▶ ASSIGNMENT
Starting at the top of the entries below, set down each line exactly as written, and stop after the line containing "For the pointing".

Data excerpts
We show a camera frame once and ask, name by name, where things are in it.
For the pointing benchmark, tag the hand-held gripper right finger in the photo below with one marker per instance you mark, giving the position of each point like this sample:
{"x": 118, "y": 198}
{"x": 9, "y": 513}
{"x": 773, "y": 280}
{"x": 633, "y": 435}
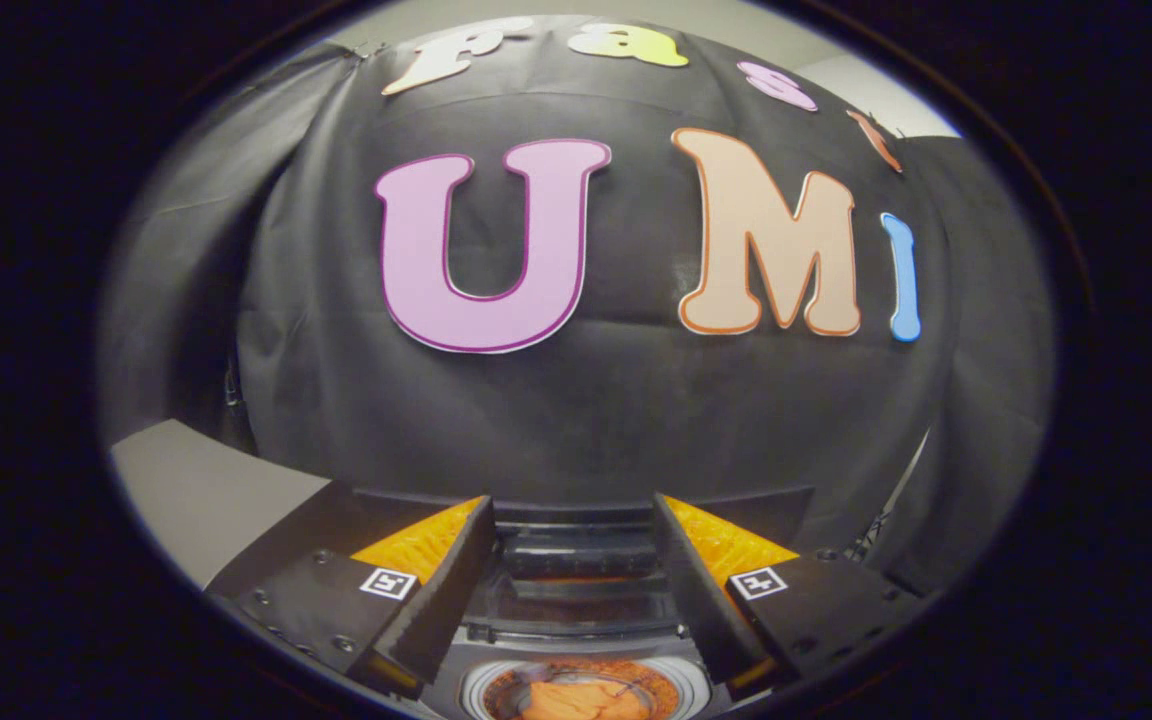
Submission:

▶ ANSWER BELOW
We show a camera frame once and ask, name by name, where things are in it.
For the pointing benchmark, tag the hand-held gripper right finger in the photo below with one marker per instance you mark, giving the position of each point like this sample:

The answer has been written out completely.